In onze samenleving is veel aandacht voor het strafrecht, en daarin schuilt een gevaar, vindt Abbink. “Die grote aandacht voor strafrecht is niet gezond. Veel mensen kennen tegenwoordig niet meer de namen van de mensen die in het kabinet zitten, maar wel de namen van grote criminelen. Het heeft een ongezonde werking als je je zo verdiept in wat zij allemaal uitvreten: hoe slechter de ander is, des te beter ik me kan voelen. Het is een soort witwassen. Mensen vinden zichzelf moreel hoogstaand en de ander slecht. Die kunnen zij cancelen. Gevangenen worden al lang gecanceld, al heette het toen nog niet zo, maar noemde men het: Opsluiten en de sleutel weggooien.”
‘Gevangenen worden al lang gecanceld, al heette het toen nog niet zo, maar noemde men het: Opsluiten en de sleutel weggooien’
Henk Abbink kent het werk van Gevangenenzorg goed. Hij was in de beginjaren nauw betrokken bij ons werk, eerst als bestuurslid, toen als voorzitter en later als lid van de Raad van Toezicht. De betrokkenheid van onze vrijwilligers op gevangenen heeft in meerdere opzichten een toegevoegde waarde, legt hij uit.
“De enige hulp die gevangenen krijgen, is van de reclassering. Die moet hen helpen weer een bestaan op te bouwen. Maar de reclassering is ook namens de overheid verantwoordelijk voor de tenuitvoerlegging van de straf.

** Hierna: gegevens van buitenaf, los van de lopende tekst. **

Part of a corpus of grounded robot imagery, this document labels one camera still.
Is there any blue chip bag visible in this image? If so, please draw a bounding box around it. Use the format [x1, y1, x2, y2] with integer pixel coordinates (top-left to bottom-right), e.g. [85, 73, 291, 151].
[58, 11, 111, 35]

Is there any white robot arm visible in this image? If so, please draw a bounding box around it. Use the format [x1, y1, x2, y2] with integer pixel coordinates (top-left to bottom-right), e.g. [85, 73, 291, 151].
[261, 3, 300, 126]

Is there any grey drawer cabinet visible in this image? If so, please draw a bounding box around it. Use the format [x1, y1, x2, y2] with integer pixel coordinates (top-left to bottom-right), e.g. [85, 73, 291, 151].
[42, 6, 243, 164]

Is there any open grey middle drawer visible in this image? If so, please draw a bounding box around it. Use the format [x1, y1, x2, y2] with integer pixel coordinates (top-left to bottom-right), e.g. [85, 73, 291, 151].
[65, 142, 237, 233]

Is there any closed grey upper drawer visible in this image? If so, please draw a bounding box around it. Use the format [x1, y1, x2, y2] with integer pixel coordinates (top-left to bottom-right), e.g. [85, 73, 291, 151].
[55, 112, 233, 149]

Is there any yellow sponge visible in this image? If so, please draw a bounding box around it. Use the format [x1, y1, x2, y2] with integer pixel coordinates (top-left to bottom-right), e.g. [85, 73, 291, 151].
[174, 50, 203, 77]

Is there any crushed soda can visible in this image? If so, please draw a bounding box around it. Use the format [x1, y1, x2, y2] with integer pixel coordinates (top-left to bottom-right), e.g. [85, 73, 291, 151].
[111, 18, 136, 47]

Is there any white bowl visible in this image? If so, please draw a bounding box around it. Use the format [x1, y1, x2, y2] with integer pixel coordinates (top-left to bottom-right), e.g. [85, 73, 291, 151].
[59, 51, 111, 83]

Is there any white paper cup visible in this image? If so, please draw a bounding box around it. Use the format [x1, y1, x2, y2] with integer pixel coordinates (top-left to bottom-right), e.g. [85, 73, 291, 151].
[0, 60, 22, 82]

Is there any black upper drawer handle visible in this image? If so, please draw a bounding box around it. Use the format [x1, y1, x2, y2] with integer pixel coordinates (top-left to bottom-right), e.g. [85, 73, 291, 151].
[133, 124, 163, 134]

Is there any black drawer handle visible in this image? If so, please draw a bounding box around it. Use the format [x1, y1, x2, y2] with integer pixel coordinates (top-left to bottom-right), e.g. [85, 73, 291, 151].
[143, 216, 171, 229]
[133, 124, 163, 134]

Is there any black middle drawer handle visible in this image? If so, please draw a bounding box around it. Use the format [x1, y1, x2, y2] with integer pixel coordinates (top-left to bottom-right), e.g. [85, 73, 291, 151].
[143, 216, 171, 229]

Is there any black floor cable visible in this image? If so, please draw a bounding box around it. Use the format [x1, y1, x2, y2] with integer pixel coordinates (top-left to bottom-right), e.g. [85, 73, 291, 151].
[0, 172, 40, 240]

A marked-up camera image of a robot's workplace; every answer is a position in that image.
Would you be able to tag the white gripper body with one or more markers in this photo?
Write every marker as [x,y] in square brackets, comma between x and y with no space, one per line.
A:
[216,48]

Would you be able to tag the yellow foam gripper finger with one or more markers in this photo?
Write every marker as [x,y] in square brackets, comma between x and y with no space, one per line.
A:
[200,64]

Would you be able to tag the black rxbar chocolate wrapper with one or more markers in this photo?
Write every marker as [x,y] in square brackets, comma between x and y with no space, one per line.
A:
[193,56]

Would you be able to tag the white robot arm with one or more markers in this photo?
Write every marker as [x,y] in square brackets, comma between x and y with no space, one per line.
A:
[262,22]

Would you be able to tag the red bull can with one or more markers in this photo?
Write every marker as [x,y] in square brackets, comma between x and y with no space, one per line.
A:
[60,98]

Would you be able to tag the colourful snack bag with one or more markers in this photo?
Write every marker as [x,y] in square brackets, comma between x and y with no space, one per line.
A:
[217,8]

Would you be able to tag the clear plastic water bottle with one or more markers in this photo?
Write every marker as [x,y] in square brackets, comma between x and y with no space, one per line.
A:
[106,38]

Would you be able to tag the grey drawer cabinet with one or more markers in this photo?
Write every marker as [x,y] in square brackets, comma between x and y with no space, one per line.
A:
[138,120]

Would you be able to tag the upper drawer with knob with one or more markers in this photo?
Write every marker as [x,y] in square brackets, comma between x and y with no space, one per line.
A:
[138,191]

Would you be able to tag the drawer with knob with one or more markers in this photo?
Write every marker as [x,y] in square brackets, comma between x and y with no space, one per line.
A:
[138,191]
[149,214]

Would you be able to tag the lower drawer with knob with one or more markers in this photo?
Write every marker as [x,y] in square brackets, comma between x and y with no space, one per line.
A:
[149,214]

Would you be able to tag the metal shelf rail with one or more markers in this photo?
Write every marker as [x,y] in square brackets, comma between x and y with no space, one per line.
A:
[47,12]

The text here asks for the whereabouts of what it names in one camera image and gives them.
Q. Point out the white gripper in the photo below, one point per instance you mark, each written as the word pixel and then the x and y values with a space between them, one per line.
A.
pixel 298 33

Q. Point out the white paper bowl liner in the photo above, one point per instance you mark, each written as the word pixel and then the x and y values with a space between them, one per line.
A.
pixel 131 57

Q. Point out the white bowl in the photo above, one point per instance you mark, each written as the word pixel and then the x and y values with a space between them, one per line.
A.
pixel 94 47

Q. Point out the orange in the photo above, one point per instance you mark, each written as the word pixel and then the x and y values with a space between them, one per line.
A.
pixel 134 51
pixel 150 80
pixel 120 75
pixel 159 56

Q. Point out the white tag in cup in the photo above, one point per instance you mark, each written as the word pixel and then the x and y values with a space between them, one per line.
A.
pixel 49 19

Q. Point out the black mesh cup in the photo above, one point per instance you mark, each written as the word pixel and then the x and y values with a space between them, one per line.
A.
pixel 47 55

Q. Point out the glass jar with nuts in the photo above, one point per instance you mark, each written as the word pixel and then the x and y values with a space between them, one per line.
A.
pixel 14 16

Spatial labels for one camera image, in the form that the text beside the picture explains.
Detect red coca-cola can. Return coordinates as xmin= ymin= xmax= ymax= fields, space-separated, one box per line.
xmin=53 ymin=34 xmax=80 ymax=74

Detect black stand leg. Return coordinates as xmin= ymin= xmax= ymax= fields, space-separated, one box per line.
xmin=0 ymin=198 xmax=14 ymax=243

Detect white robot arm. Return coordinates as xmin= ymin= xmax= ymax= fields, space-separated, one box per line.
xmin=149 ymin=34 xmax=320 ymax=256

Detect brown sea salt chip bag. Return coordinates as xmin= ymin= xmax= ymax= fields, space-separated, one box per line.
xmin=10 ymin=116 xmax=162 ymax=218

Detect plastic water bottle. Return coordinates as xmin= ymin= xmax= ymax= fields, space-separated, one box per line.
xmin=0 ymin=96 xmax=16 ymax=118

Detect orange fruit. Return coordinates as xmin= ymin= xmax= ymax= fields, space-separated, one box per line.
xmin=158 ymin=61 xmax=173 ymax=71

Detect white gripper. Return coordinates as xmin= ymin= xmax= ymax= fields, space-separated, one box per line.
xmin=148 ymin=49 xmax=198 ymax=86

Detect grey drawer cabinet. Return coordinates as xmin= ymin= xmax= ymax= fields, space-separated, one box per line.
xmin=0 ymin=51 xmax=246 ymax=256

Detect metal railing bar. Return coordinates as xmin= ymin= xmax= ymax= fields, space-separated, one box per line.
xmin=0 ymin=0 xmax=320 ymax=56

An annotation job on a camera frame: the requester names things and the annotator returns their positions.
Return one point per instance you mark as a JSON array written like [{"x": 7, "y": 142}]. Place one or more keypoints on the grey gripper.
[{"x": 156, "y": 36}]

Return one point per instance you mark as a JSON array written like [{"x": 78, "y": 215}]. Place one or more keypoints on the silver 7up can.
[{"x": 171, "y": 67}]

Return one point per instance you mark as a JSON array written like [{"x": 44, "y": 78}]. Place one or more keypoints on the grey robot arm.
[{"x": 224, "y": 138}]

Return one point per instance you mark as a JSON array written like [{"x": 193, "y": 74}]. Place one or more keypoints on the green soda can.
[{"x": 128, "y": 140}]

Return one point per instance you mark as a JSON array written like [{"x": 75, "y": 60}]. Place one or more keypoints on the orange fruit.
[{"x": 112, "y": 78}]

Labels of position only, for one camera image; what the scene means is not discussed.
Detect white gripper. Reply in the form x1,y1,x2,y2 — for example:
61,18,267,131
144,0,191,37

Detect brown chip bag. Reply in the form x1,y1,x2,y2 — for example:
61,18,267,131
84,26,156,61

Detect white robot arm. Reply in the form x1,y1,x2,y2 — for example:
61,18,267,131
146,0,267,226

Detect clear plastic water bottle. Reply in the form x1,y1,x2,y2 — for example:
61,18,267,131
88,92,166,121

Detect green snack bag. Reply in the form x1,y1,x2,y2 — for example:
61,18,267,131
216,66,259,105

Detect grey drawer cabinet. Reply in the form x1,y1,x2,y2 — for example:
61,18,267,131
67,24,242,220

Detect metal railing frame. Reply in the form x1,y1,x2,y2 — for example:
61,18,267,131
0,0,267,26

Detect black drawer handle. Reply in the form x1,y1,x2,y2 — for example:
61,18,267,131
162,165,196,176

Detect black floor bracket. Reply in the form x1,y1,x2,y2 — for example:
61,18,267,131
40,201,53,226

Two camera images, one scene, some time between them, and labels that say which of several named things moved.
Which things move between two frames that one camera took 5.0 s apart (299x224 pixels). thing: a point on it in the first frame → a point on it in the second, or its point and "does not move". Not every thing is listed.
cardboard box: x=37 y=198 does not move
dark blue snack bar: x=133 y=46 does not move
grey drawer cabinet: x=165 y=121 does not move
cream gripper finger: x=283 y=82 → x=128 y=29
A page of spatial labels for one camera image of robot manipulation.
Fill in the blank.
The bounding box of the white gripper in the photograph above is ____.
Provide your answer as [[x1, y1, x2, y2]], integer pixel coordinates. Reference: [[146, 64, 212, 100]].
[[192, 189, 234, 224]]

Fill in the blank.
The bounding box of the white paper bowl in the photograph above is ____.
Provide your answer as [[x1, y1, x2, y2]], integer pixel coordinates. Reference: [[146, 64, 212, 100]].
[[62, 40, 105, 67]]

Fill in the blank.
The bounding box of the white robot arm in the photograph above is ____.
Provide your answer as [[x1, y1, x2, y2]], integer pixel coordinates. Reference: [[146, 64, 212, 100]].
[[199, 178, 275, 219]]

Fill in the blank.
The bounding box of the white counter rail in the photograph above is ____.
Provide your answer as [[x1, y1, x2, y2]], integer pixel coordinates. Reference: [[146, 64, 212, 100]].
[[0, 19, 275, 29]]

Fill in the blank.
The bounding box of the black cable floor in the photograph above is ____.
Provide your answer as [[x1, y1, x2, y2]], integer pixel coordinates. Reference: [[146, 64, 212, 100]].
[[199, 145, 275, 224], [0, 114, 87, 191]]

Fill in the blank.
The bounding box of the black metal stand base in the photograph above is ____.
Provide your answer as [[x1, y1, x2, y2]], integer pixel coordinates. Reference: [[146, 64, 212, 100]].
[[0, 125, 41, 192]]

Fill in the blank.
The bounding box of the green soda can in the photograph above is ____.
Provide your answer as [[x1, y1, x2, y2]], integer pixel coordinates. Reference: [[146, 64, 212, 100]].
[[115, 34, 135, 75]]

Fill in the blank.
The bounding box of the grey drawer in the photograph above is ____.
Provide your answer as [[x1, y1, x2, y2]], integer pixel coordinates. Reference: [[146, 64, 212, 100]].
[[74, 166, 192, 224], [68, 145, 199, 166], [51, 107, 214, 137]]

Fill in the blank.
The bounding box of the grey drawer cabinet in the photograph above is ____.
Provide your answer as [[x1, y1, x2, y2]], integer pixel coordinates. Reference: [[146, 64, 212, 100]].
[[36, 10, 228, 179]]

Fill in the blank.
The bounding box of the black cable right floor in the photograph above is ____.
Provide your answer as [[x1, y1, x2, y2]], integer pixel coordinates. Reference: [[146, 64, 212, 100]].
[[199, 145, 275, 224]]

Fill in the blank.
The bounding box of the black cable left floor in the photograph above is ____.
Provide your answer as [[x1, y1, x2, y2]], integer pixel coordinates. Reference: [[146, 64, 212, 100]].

In die zin staat de reclassering, namens de overheid, tegenover de gevangene. Voor de gevangene betekent dit: Fijn dat ik hulp krijg, maar alles wat ik vertel, wordt gerapporteerd en kan consequenties hebben.”
‘Ik kan me voorstellen dat een gevangene zo’n vrijwilliger als verademing ervaart. Mensen willen gezien worden. Dat is de kern’
Henk Abbink
Vertrouwensband
“En dan zijn daar de vrijwilligers. Die staan niet in dienst van de overheid. Er wordt niets gerapporteerd. Daar mag je als gevangene op rekenen. Er kan een vertrouwensband ontstaan. Die vrijwilliger vertegenwoordigt ook in zekere zin de samenleving die zegt: Opsluiten en de sleutel weggooien. Die vrijwilliger schrijft de gevangene níet af. Dat wordt zichtbaar door het contact. Vrijwilligers hebben geen enkel belang bij dit werk. Ze krijgen er niet voor betaald. Gevangenenbezoek is ook niet een soort hobby in de zin van: de een tennist en de ander bezoekt gevangenen. Het is een betrokkenheid op gevangenen. Dat is de enige motivatie. Dat is de enige drijfveer, en dat weet de gevangene. En voor een christen geldt dan ook nog dat het een opdracht is om oog te hebben voor gevangenen, om echte belangstelling te hebben. Ik kan me voorstellen dat een gevangene zo’n vrijwilliger als verademing ervaart. Mensen willen gezien worden. Dat is de kern. Gevangenen worden gezien. Door een klein groepje vrijwilligers, maar ze worden gezien.”